== What you will do ==
Reproduce the listing below precisely, leaving every line intact.

== Stored data ==
= = =

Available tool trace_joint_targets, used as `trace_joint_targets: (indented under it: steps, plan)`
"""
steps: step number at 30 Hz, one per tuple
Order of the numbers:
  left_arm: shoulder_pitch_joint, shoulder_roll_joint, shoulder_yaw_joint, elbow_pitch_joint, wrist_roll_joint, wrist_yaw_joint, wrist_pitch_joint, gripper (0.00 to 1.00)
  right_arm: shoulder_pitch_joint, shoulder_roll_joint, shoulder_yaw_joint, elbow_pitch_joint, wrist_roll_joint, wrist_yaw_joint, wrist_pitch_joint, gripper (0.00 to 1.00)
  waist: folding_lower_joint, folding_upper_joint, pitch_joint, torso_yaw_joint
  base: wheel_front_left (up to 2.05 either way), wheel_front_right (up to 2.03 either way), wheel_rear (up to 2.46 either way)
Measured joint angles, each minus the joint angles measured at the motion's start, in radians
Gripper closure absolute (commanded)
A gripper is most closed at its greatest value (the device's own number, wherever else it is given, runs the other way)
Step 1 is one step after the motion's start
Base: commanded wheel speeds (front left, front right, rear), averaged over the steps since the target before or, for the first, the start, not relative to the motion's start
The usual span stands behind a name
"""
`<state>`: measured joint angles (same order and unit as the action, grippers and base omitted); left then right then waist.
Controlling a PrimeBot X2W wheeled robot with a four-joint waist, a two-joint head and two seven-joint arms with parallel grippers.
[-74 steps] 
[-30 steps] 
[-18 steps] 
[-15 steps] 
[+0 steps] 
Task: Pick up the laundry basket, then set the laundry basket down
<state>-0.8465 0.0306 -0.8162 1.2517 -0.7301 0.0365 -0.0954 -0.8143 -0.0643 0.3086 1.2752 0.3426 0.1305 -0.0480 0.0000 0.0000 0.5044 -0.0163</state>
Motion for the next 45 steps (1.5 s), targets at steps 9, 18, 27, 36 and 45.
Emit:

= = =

== Exercise answer ==
Available tool trace_joint_targets, used as `trace_joint_targets: (indented under it: steps, plan)`
"""
steps: step number at 30 Hz, one per tuple
Order of the numbers:
  left_arm: shoulder_pitch_joint, shoulder_roll_joint, shoulder_yaw_joint, elbow_pitch_joint, wrist_roll_joint, wrist_yaw_joint, wrist_pitch_joint, gripper (0.00 to 1.00)
  right_arm: shoulder_pitch_joint, shoulder_roll_joint, shoulder_yaw_joint, elbow_pitch_joint, wrist_roll_joint, wrist_yaw_joint, wrist_pitch_joint, gripper (0.00 to 1.00)
  waist: folding_lower_joint, folding_upper_joint, pitch_joint, torso_yaw_joint
  base: wheel_front_left (up to 2.05 either way), wheel_front_right (up to 2.03 either way), wheel_rear (up to 2.46 either way)
Measured joint angles, each minus the joint angles measured at the motion's start, in radians
Gripper closure absolute (commanded)
A gripper is most closed at its greatest value (the device's own number, wherever else it is given, runs the other way)
Step 1 is one step after the motion's start
Base: commanded wheel speeds (front left, front right, rear), averaged over the steps since the target before or, for the first, the start, not relative to the motion's start
The usual span stands behind a name
"""
`<state>`: measured joint angles (same order and unit as the action, grippers and base omitted); left then right then waist.
Controlling a PrimeBot X2W wheeled robot with a four-joint waist, a two-joint head and two seven-joint arms with parallel grippers.
[-74 steps] 
[-30 steps] 
[-18 steps] 
[-15 steps] 
[+0 steps] 
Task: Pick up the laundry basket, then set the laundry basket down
<state>-0.8465 0.0306 -0.8162 1.2517 -0.7301 0.0365 -0.0954 -0.8143 -0.0643 0.3086 1.2752 0.3426 0.1305 -0.0480 0.0000 0.0000 0.5044 -0.0163</state>
Motion for the next 45 steps (1.5 s), targets at steps 9, 18, 27, 36 and 45.
Emit:

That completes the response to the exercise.